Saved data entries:
+---+

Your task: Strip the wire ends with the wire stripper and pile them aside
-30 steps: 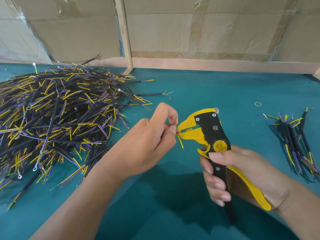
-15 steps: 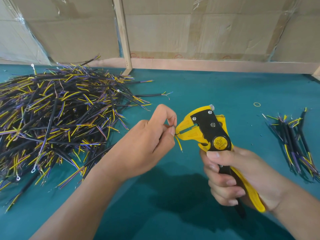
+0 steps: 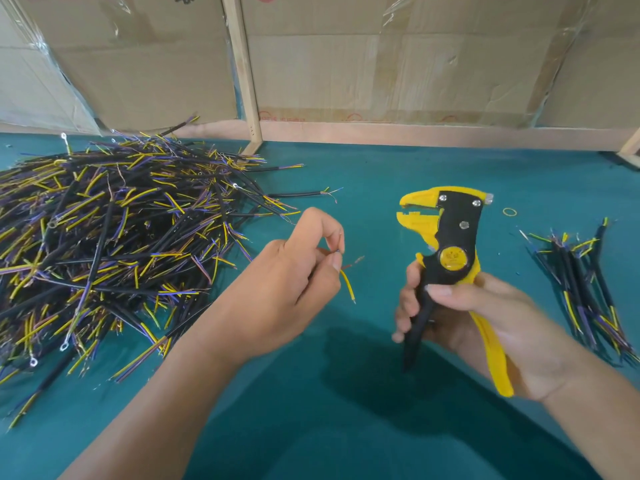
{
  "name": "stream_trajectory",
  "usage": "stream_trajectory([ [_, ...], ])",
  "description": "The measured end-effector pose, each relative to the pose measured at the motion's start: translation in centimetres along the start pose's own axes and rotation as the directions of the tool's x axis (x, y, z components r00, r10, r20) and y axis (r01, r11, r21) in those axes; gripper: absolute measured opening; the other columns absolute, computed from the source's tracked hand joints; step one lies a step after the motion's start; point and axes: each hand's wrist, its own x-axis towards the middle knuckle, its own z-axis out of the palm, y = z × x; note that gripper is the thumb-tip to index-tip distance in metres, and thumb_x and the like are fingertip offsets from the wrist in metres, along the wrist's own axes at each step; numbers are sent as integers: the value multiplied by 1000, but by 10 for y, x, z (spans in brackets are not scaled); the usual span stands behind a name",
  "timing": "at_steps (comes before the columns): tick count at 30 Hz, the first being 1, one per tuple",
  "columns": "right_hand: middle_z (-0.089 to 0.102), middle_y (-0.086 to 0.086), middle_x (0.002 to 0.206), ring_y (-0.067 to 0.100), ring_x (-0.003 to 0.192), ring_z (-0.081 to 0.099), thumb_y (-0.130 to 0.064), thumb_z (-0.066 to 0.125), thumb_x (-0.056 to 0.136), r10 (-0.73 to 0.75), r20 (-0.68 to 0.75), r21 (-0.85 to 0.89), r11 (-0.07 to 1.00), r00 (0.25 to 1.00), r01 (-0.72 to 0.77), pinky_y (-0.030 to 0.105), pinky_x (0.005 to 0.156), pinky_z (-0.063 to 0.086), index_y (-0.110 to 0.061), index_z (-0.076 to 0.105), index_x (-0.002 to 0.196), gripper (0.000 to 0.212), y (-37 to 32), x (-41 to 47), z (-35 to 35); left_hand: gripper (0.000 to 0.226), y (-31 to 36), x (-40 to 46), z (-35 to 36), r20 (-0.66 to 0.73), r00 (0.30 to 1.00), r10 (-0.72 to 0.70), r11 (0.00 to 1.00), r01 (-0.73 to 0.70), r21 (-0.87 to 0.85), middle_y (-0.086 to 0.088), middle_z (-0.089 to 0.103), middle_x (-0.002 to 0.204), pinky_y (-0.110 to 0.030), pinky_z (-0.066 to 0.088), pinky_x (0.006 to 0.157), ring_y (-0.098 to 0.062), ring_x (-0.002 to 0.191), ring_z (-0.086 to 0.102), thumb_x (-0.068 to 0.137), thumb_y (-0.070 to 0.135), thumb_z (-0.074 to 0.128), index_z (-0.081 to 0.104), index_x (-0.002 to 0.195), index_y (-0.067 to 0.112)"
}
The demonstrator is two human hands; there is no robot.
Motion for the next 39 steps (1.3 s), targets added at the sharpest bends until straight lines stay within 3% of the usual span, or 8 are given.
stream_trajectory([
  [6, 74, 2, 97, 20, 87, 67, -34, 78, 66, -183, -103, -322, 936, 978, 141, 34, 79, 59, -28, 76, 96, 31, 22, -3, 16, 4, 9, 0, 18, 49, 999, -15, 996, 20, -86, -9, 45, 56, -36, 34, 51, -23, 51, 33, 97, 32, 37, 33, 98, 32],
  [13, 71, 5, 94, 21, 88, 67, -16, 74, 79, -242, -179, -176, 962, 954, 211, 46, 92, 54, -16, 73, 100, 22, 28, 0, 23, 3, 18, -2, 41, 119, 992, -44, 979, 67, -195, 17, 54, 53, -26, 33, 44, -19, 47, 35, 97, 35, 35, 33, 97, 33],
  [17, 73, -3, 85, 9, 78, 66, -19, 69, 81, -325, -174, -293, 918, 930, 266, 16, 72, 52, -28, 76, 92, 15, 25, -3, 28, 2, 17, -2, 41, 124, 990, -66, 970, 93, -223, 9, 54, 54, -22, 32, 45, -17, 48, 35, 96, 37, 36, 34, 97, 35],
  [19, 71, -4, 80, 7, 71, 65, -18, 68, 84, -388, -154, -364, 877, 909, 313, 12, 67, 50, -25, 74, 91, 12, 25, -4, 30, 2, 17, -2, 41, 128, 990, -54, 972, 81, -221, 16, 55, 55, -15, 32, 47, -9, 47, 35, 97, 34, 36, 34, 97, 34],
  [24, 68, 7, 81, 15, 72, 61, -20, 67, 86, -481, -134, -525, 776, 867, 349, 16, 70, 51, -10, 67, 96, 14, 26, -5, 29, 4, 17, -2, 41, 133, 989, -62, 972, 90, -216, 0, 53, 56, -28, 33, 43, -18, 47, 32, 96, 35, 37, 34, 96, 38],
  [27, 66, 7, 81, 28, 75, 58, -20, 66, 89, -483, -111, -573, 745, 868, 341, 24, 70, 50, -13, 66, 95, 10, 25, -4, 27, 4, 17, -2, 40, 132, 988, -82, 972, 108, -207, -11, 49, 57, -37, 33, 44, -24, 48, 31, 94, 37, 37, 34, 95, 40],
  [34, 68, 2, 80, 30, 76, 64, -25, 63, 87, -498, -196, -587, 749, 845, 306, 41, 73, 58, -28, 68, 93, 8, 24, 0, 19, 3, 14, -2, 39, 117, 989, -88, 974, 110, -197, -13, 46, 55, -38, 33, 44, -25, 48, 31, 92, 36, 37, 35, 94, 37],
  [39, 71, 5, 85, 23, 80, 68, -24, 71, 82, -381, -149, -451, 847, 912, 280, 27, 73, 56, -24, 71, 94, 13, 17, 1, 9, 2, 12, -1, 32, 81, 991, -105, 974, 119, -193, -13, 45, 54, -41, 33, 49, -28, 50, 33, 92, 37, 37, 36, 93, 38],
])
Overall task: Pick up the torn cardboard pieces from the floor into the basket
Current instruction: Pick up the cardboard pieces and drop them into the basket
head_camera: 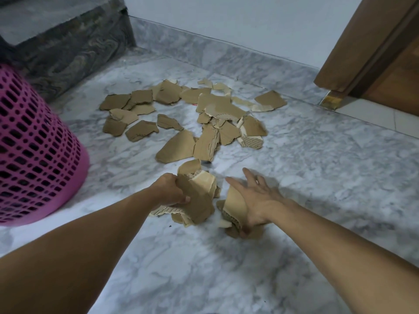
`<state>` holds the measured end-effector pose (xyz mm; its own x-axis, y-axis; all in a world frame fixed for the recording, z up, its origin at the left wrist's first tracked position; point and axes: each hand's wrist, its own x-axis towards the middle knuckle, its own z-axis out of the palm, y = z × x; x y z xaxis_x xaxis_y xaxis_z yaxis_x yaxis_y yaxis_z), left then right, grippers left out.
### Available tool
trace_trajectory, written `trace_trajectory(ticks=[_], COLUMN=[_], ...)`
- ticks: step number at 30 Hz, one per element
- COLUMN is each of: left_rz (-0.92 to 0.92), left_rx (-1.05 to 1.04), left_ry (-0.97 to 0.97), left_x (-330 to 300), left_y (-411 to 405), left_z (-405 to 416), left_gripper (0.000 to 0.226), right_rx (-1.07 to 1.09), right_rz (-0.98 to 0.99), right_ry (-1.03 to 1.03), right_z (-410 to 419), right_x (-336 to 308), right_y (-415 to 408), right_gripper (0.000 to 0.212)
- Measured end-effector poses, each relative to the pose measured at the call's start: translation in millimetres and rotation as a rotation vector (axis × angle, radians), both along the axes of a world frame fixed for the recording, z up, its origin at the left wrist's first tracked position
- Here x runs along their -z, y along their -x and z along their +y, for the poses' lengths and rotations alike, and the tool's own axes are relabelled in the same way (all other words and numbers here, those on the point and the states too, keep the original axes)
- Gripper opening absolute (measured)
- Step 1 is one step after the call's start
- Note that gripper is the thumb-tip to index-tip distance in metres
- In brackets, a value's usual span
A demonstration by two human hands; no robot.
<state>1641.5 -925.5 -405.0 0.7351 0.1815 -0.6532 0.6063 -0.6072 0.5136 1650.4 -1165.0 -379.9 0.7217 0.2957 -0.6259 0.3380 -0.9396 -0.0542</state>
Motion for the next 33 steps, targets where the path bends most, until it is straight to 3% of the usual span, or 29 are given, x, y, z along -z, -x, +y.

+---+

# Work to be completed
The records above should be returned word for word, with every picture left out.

# Answer box
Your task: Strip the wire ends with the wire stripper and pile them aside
-30 steps: 
-15 steps: 
+0 steps: 
{
  "name": "stream_trajectory",
  "usage": "stream_trajectory([ [_, ...], ])",
  "description": "The measured end-effector pose, each relative to the pose measured at the motion's start: translation in centimetres along the start pose's own axes and rotation as the directions of the tool's x axis (x, y, z components r00, r10, r20) and y axis (r01, r11, r21) in those axes; gripper: absolute measured opening; the other columns absolute, computed from the source's tracked hand joints; step one lies a step after the motion's start; point and axes: each hand's wrist, its own x-axis towards the middle knuckle, its own z-axis out of the palm, y = z × x; note that gripper is the thumb-tip to index-tip distance in metres, and thumb_x and the like are fingertip offsets from the wrist in metres, along the wrist's own axes at each step; numbers are sent as integers: the value multiplied by 1000, but by 10 for y, x, z (spans in brackets are not scaled); the usual span stands behind a name",
  "timing": "at_steps (comes before the columns): tick count at 30 Hz, the first being 1, one per tuple",
  "columns": "right_hand: middle_z (-0.089 to 0.102), middle_y (-0.086 to 0.086), middle_x (0.002 to 0.206), ring_y (-0.067 to 0.100), ring_x (-0.003 to 0.192), ring_z (-0.081 to 0.099), thumb_y (-0.130 to 0.064), thumb_z (-0.066 to 0.125), thumb_x (-0.056 to 0.136), r10 (-0.73 to 0.75), r20 (-0.68 to 0.75), r21 (-0.85 to 0.89), r11 (-0.07 to 1.00), r00 (0.25 to 1.00), r01 (-0.72 to 0.77), pinky_y (-0.030 to 0.105), pinky_x (0.005 to 0.156), pinky_z (-0.063 to 0.086), index_y (-0.110 to 0.061), index_z (-0.076 to 0.105), index_x (-0.002 to 0.196), gripper (0.000 to 0.212), y (-37 to 32), x (-41 to 47), z (-35 to 35); left_hand: gripper (0.000 to 0.226), y (-31 to 36), x (-40 to 46), z (-35 to 36), r20 (-0.66 to 0.73), r00 (0.30 to 1.00), r10 (-0.72 to 0.70), r11 (0.00 to 1.00), r01 (-0.73 to 0.70), r21 (-0.87 to 0.85), middle_y (-0.086 to 0.088), middle_z (-0.089 to 0.103), middle_x (-0.002 to 0.204), pinky_y (-0.110 to 0.030), pinky_z (-0.066 to 0.088), pinky_x (0.006 to 0.157), ring_y (-0.098 to 0.062), ring_x (-0.002 to 0.191), ring_z (-0.086 to 0.102), thumb_x (-0.068 to 0.137), thumb_y (-0.070 to 0.135), thumb_z (-0.074 to 0.128), index_z (-0.081 to 0.104), index_x (-0.002 to 0.195), index_y (-0.067 to 0.112)"
}
The demonstrator is two human hands; there is no robot.
Motion for the next 39 steps (1.3 s), targets added at the sharpest bends until straight lines stay within 3% of the usual span, or 8 are given.
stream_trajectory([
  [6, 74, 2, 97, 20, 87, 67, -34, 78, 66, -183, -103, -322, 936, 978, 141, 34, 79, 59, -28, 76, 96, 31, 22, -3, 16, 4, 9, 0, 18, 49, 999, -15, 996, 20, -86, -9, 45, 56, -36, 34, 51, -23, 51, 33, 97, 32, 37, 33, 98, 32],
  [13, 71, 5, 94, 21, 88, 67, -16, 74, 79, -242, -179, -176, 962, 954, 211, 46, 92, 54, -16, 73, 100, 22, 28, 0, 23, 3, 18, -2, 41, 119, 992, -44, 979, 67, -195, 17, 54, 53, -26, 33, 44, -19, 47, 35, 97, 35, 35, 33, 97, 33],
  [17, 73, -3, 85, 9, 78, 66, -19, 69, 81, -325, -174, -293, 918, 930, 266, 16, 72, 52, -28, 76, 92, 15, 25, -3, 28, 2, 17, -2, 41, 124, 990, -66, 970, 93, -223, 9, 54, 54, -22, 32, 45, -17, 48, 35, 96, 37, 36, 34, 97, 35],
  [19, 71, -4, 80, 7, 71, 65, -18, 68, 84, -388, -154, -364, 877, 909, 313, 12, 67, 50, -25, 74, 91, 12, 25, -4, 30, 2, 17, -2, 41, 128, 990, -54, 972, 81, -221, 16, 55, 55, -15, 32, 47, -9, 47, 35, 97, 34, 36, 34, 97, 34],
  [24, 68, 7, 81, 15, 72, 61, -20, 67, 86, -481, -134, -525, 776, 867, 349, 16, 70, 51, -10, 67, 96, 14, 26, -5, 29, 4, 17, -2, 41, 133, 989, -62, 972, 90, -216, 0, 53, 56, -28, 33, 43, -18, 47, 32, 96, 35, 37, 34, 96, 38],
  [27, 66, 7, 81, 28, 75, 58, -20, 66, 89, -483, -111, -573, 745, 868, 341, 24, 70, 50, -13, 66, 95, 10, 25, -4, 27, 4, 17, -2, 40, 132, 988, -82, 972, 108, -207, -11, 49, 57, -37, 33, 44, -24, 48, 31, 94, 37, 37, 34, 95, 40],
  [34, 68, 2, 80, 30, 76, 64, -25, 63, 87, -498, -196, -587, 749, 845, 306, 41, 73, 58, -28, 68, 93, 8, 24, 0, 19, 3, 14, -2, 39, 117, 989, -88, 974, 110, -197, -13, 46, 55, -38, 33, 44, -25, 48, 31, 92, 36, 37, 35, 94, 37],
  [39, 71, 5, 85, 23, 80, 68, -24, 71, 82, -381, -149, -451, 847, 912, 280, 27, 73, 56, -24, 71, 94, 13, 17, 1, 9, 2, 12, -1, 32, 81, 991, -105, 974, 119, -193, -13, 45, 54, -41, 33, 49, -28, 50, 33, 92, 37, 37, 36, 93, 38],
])
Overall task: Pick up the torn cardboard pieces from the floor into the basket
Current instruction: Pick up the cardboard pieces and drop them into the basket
head_camera: 
`<state>` holds the measured end-effector pose (xyz mm; its own x-axis, y-axis; all in a world frame fixed for the recording, z up, its origin at the left wrist's first tracked position; point and axes: each hand's wrist, its own x-axis towards the middle knuckle, its own z-axis out of the palm, y = z × x; x y z xaxis_x xaxis_y xaxis_z yaxis_x yaxis_y yaxis_z), left then right, grippers left out.
### Available tool
trace_trajectory, written `trace_trajectory(ticks=[_], COLUMN=[_], ...)`
- ticks: step number at 30 Hz, one per element
- COLUMN is each of: left_rz (-0.92 to 0.92), left_rx (-1.05 to 1.04), left_ry (-0.97 to 0.97), left_x (-330 to 300), left_y (-411 to 405), left_z (-405 to 416), left_gripper (0.000 to 0.226), right_rx (-1.07 to 1.09), right_rz (-0.98 to 0.99), right_ry (-1.03 to 1.03), right_z (-410 to 419), right_x (-336 to 308), right_y (-415 to 408), right_gripper (0.000 to 0.212)
- Measured end-effector poses, each relative to the pose measured at the call's start: translation in millimetres and rotation as a rotation vector (axis × angle, radians), both along the axes of a world frame fixed for the recording, z up, its origin at the left wrist's first tracked position
- Here x runs along their -z, y along their -x and z along their +y, for the poses' lengths and rotations alike, and the tool's own axes are relabelled in the same way (all other words and numbers here, those on the point and the states too, keep the original axes)
- Gripper opening absolute (measured)
- Step 1 is one step after the call's start
- Note that gripper is the thumb-tip to index-tip distance in metres
- In brackets, a value's usual span
A demonstration by two human hands; no robot.
<state>1641.5 -925.5 -405.0 0.7351 0.1815 -0.6532 0.6063 -0.6072 0.5136 1650.4 -1165.0 -379.9 0.7217 0.2957 -0.6259 0.3380 -0.9396 -0.0542</state>
Motion for the next 33 steps, targets where the path bends most, until it is straight to 3% of the usual span, or 29 are given, x, y, z along -z, -x, +y.

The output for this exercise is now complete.